> **Task requirements**
Everything from the line containing "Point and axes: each" through the line containing "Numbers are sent" should be repeated exactly, and nothing else from the data.

=== Begin Enclosure ===

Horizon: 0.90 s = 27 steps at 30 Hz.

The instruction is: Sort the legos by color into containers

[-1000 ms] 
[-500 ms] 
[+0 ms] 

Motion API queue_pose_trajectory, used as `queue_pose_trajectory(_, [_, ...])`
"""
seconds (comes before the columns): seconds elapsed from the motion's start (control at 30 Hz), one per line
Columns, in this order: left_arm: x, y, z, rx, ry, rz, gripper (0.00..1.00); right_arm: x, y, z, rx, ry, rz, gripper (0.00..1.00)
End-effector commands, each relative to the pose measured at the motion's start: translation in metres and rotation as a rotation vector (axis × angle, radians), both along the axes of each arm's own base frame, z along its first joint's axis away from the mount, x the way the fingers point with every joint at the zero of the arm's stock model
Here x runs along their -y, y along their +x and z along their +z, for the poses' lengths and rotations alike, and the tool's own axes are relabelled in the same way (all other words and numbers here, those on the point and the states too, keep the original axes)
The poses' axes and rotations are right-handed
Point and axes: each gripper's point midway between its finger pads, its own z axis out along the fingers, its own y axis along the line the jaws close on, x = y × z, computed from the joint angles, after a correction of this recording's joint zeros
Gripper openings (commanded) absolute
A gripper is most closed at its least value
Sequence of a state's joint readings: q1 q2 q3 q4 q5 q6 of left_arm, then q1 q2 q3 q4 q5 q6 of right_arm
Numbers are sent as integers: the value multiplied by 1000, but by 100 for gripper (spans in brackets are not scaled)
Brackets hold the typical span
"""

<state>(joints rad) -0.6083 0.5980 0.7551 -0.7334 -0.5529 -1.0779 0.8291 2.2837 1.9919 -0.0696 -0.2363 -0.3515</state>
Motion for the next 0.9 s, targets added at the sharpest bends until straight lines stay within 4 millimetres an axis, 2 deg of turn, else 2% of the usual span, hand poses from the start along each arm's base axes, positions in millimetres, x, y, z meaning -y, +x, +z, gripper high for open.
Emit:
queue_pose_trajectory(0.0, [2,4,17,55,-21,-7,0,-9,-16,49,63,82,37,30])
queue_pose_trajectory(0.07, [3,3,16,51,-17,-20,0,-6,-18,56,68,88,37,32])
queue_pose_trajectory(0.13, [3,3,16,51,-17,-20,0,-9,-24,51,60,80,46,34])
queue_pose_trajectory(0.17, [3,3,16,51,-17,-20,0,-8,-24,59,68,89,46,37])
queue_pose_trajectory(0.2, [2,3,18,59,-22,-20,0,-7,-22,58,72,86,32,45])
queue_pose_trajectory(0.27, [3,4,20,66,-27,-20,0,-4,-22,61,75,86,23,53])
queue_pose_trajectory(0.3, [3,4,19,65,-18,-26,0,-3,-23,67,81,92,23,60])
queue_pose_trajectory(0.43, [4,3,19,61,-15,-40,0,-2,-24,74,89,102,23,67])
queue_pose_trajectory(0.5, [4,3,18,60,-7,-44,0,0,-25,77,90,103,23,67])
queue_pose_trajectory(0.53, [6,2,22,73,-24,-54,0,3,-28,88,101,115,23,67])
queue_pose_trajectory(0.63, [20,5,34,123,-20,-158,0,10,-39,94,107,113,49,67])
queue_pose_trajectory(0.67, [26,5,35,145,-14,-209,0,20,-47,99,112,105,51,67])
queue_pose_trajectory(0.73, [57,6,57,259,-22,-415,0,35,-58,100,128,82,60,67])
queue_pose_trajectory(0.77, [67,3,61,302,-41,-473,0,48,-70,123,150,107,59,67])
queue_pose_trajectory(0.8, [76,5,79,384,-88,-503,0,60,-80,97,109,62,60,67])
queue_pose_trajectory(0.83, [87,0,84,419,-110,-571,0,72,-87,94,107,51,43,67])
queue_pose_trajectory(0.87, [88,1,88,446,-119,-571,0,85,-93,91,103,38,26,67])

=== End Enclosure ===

> **Response to the task**
Point and axes: each gripper's point midway between its finger pads, its own z axis out along the fingers, its own y axis along the line the jaws close on, x = y × z, computed from the joint angles, after a correction of this recording's joint zeros
Gripper openings (commanded) absolute
A gripper is most closed at its least value
Sequence of a state's joint readings: q1 q2 q3 q4 q5 q6 of left_arm, then q1 q2 q3 q4 q5 q6 of right_arm
Numbers are sent as integers: the value multiplied by 1000, but by 100 for gripper (spans in brackets are not scaled)

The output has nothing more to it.